*Dataset items*:
=== Begin Enclosure ===
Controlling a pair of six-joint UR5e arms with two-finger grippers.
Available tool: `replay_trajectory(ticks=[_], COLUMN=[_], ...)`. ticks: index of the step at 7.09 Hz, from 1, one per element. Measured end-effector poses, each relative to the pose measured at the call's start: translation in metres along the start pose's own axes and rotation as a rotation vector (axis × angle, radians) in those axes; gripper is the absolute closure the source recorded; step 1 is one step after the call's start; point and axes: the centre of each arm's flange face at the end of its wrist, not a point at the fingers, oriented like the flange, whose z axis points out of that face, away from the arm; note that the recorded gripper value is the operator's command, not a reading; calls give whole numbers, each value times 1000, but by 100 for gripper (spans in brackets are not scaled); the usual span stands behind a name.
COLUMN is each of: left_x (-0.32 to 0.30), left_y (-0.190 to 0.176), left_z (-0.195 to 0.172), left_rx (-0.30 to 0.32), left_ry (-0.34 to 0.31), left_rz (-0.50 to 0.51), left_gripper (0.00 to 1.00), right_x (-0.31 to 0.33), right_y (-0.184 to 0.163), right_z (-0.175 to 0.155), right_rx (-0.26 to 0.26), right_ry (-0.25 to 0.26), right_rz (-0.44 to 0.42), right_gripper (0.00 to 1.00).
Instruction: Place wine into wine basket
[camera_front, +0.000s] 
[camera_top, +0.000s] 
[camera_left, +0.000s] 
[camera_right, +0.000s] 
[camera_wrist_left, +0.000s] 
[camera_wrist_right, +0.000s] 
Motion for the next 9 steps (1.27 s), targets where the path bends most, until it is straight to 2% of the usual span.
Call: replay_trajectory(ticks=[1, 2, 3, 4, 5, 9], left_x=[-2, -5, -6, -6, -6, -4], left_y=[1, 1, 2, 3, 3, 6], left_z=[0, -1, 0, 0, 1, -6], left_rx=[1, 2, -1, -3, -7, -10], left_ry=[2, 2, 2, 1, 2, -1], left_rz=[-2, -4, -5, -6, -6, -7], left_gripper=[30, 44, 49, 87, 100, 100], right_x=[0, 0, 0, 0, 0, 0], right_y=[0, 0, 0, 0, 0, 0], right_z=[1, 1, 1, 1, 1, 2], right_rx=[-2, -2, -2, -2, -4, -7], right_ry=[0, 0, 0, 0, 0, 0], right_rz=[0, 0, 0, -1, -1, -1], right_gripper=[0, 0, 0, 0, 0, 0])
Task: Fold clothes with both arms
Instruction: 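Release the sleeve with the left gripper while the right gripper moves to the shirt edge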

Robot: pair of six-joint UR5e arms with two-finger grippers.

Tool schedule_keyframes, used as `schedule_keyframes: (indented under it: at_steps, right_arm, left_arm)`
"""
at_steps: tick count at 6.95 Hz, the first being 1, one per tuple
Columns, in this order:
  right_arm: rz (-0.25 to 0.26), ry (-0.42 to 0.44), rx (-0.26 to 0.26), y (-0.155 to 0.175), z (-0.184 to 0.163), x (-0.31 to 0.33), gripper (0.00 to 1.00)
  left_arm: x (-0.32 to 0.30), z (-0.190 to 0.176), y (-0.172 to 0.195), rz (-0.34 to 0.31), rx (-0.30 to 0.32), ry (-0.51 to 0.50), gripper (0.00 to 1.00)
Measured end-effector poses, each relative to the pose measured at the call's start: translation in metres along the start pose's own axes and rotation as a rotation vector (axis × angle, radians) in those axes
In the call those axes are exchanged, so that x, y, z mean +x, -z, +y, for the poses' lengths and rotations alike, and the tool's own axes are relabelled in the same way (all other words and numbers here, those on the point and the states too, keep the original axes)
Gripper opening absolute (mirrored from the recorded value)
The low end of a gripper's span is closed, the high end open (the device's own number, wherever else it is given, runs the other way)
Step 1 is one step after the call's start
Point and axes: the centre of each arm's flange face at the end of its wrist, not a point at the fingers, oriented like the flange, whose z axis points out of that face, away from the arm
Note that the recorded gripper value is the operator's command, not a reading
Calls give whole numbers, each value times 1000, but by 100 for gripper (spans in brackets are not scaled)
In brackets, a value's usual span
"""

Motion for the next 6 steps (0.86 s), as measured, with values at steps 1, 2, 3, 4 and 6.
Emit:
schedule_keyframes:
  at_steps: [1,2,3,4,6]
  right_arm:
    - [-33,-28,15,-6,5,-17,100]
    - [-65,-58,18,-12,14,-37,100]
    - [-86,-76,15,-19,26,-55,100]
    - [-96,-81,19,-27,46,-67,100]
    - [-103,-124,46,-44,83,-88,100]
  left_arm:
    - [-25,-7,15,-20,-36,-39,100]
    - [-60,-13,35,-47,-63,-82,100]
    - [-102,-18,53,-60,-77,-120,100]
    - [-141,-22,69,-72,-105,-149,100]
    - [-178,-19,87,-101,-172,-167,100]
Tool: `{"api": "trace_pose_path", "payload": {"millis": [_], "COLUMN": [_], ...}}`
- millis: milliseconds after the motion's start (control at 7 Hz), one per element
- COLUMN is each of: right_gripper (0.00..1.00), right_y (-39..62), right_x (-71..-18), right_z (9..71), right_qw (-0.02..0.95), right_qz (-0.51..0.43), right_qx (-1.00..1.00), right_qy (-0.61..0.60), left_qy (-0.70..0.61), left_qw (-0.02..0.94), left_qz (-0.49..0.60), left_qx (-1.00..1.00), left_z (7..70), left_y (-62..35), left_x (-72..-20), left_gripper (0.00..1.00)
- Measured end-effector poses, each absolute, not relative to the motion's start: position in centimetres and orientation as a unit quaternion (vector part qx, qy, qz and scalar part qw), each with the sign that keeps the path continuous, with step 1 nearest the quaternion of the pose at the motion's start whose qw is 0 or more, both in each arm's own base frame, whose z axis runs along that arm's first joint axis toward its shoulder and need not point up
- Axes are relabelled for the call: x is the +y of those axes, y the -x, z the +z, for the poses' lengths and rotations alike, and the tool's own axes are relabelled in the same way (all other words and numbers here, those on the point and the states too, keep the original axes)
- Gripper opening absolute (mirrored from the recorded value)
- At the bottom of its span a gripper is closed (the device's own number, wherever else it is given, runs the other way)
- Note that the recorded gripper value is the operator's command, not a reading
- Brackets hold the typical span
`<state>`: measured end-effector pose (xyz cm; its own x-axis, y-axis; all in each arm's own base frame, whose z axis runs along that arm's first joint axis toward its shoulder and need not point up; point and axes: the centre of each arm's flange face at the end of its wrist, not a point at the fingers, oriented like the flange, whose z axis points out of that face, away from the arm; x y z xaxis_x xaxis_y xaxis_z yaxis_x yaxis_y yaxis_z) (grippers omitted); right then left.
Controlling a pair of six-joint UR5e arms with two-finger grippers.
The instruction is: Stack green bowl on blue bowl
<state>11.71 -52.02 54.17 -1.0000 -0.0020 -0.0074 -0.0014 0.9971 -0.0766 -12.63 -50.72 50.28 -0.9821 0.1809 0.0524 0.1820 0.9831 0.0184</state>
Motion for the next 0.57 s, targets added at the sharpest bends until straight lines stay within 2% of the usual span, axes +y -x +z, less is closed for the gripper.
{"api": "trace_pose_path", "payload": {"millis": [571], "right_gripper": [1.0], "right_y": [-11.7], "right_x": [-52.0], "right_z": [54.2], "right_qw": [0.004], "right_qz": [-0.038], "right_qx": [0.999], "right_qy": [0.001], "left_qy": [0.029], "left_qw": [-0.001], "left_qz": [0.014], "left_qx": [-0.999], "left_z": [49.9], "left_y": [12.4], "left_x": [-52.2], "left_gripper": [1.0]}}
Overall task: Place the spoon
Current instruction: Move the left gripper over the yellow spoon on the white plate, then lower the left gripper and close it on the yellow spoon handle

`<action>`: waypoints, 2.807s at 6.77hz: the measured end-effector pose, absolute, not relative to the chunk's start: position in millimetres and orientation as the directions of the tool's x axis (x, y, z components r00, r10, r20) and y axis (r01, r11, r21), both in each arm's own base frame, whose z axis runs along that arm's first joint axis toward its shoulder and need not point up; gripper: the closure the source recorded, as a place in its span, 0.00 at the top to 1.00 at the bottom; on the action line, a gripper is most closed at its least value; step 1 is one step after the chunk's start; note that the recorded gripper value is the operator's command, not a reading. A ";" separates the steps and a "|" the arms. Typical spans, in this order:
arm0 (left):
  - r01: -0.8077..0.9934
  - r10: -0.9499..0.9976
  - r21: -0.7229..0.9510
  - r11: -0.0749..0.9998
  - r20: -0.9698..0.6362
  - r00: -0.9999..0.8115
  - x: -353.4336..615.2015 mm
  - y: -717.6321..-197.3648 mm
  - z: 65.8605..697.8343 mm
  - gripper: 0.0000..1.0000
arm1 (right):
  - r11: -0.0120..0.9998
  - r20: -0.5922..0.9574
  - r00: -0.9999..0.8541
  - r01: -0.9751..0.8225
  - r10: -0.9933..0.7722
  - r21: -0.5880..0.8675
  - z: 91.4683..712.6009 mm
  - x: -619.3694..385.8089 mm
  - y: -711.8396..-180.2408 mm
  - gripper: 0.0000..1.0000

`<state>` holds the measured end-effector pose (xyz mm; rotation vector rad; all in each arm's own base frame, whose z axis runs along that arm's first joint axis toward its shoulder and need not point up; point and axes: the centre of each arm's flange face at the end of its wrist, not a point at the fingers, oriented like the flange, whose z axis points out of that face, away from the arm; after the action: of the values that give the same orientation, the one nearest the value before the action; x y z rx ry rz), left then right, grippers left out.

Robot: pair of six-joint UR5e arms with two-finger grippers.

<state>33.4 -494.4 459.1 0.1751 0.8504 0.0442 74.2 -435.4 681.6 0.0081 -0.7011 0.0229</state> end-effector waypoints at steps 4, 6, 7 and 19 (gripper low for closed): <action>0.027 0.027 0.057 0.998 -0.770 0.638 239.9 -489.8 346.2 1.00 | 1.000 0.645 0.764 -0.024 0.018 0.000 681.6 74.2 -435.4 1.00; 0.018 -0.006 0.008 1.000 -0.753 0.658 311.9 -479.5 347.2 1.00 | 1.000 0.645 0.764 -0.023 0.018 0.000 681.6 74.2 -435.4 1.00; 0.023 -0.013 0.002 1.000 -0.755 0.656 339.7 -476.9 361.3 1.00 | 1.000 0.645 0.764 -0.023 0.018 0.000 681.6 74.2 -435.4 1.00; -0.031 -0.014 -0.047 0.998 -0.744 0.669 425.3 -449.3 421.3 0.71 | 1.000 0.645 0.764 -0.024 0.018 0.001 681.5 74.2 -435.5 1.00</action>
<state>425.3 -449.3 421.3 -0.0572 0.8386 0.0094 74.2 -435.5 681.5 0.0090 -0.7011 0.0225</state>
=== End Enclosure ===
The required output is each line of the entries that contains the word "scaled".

Available tool: `replay_trajectory(ticks=[_], COLUMN=[_], ...)`. ticks: index of the step at 7.09 Hz, from 1, one per element. Measured end-effector poses, each relative to the pose measured at the call's start: translation in metres along the start pose's own axes and rotation as a rotation vector (axis × angle, radians) in those axes; gripper is the absolute closure the source recorded; step 1 is one step after the call's start; point and axes: the centre of each arm's flange face at the end of its wrist, not a point at the fingers, oriented like the flange, whose z axis points out of that face, away from the arm; note that the recorded gripper value is the operator's command, not a reading; calls give whole numbers, each value times 1000, but by 100 for gripper (spans in brackets are not scaled); the usual span stands behind a name.
Calls give whole numbers, each value times 1000, but by 100 for gripper (spans in brackets are not scaled)

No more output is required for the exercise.